Latte: Collaborative Test-Time Adaptation of Vision-Language Models in Federated Learning
Wenxuan Bao, Ruxi Deng, Ruizhong Qiu, Tianxin Wei, Hanghang Tong, Jingrui He

TL;DR
Latte is a federated learning framework that enables vision-language models to adapt to diverse data distributions by maintaining local and external memories, improving performance in decentralized test-time adaptation scenarios.
Contribution
Latte introduces a novel memory-based test-time adaptation framework for federated learning, allowing personalized and robust adaptation across clients with limited data.
Findings
Outperforms existing methods on domain adaptation benchmarks
Maintains high performance with minimal communication overhead
Effectively leverages client similarities for personalized adaptation
Abstract
Test-time adaptation with pre-trained vision-language models has gained increasing attention for addressing distribution shifts during testing. Among these approaches, memory-based algorithms stand out due to their training-free nature and ability to leverage historical test data. However, existing test-time adaptation methods are typically designed for a single domain with abundant data.

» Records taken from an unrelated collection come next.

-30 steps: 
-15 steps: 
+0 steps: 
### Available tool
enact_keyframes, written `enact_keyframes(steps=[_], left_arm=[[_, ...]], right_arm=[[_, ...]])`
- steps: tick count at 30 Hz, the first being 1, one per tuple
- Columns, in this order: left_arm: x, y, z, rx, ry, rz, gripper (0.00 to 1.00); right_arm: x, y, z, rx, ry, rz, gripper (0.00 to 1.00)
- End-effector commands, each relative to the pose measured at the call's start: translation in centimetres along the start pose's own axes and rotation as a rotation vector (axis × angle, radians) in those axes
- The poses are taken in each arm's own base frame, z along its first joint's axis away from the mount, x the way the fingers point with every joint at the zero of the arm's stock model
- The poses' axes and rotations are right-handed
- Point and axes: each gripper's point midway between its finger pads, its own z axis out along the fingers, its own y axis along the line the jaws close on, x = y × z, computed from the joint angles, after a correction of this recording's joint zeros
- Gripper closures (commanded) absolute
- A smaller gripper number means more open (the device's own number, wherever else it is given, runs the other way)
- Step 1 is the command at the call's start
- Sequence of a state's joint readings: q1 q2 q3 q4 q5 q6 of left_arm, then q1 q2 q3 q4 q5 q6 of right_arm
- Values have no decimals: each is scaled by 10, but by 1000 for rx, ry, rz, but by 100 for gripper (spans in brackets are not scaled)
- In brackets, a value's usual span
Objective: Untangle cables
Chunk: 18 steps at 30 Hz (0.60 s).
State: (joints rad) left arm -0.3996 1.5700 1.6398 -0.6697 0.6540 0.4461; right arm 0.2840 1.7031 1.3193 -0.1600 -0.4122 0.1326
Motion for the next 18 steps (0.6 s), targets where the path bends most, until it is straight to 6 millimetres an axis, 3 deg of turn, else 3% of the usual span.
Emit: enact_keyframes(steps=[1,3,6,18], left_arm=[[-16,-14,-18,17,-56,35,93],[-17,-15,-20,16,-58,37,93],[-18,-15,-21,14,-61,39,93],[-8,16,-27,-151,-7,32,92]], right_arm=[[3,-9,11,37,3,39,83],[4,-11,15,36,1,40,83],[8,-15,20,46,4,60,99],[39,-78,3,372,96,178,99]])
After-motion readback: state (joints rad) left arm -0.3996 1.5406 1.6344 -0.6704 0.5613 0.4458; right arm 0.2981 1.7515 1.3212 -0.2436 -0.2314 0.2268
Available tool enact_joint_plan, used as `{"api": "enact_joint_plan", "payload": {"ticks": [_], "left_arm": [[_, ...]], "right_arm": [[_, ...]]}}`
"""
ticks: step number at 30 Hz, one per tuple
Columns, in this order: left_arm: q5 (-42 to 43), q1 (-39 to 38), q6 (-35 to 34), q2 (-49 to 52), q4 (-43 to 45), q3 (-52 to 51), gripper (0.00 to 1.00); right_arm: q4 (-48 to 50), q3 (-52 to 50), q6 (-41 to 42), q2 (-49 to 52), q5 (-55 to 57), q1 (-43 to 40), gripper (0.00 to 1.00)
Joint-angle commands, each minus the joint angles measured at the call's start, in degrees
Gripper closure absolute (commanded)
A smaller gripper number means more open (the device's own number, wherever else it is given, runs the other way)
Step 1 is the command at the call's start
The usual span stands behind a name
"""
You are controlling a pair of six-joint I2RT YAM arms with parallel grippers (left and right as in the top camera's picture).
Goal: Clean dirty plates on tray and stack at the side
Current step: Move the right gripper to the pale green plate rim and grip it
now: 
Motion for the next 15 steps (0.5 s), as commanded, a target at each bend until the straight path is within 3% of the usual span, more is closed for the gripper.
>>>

In decentralized settings such as federated learning, applying these methods individually to each client suffers from limited test data, while directly sharing a single global memory via the server prevents proper personalization to each client's unique distribution. To address this, we propose Latte, a novel framework where each client maintains a local memory to store embeddings from its own historical test data and an external memory to store class prototypes from other relevant clients. During…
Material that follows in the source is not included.